• [Your goal]:
Wherever a line in the data holds the word "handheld", pull that line out.

Data items
........
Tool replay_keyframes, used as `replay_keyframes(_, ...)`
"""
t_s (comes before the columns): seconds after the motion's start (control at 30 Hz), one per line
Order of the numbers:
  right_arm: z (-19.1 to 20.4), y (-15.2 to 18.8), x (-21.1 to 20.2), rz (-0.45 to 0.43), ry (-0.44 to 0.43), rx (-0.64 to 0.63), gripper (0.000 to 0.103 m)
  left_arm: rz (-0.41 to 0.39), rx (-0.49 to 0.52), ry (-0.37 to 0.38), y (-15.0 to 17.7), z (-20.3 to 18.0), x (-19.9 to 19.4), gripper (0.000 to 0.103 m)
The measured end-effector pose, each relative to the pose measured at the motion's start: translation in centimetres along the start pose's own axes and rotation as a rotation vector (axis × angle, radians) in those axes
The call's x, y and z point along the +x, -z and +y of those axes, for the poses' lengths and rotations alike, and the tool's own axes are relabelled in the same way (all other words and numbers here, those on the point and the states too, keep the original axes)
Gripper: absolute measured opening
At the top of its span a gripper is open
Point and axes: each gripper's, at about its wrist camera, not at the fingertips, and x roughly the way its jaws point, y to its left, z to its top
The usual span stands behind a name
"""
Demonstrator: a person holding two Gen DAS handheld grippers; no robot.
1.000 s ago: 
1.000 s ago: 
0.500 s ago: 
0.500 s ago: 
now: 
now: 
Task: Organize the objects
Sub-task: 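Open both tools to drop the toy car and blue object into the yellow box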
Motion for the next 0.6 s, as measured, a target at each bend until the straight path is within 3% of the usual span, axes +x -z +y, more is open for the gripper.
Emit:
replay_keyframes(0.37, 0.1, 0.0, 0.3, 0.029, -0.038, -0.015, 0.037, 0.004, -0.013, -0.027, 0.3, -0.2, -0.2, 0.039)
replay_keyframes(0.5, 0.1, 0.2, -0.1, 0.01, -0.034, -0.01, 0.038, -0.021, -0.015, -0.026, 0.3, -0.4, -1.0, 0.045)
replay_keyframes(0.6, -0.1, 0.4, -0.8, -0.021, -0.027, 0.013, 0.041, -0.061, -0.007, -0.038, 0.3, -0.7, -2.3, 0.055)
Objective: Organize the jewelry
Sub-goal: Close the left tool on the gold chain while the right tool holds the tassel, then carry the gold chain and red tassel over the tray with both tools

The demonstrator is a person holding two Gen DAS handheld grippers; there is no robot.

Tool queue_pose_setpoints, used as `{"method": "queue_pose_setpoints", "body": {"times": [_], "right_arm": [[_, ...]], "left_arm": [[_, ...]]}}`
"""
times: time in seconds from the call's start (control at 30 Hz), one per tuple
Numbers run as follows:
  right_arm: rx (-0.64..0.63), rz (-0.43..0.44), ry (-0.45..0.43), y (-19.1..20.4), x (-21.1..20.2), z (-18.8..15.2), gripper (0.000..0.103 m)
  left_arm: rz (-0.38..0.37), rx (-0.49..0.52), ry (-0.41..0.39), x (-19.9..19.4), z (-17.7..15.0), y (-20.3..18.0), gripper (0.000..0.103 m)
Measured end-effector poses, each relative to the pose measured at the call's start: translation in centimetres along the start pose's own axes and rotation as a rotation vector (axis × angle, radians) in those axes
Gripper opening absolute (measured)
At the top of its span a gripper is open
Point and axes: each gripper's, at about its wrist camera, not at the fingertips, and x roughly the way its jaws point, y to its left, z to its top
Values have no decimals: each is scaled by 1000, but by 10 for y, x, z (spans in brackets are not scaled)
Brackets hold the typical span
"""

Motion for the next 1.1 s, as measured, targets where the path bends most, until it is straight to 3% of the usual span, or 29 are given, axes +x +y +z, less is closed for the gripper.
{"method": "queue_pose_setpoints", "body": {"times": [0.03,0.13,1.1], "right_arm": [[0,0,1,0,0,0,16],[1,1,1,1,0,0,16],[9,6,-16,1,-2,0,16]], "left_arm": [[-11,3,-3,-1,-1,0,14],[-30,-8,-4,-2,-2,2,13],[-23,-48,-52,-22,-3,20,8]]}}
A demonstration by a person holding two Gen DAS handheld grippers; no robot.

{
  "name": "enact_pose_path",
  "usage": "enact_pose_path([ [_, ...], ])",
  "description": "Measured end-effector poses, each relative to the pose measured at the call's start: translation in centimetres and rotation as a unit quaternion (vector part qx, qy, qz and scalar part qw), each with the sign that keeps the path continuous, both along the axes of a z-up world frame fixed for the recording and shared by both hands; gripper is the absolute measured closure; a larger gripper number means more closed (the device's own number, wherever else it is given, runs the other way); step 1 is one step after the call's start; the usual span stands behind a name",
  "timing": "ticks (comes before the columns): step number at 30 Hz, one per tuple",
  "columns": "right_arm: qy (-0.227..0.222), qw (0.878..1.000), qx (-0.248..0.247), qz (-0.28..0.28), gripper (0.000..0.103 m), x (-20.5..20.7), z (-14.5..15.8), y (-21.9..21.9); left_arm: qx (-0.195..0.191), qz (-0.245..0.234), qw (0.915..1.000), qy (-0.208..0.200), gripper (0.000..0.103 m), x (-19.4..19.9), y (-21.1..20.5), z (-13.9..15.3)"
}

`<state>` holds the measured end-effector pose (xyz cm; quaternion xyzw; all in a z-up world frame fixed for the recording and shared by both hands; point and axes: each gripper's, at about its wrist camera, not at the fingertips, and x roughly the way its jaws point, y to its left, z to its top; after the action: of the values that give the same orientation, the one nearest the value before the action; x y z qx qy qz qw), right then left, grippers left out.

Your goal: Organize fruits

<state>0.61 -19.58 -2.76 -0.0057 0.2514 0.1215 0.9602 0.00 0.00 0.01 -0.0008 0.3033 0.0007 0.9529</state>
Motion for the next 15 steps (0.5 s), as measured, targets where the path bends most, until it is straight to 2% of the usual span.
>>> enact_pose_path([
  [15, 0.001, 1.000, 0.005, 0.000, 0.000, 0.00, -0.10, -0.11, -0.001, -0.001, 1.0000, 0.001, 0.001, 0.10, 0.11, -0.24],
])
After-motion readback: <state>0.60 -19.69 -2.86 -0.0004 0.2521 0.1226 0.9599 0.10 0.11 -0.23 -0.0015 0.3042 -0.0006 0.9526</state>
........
• [Result below]:
Demonstrator: a person holding two Gen DAS handheld grippers; no robot.
The demonstrator is a person holding two Gen DAS handheld grippers; there is no robot.
A demonstration by a person holding two Gen DAS handheld grippers; no robot.

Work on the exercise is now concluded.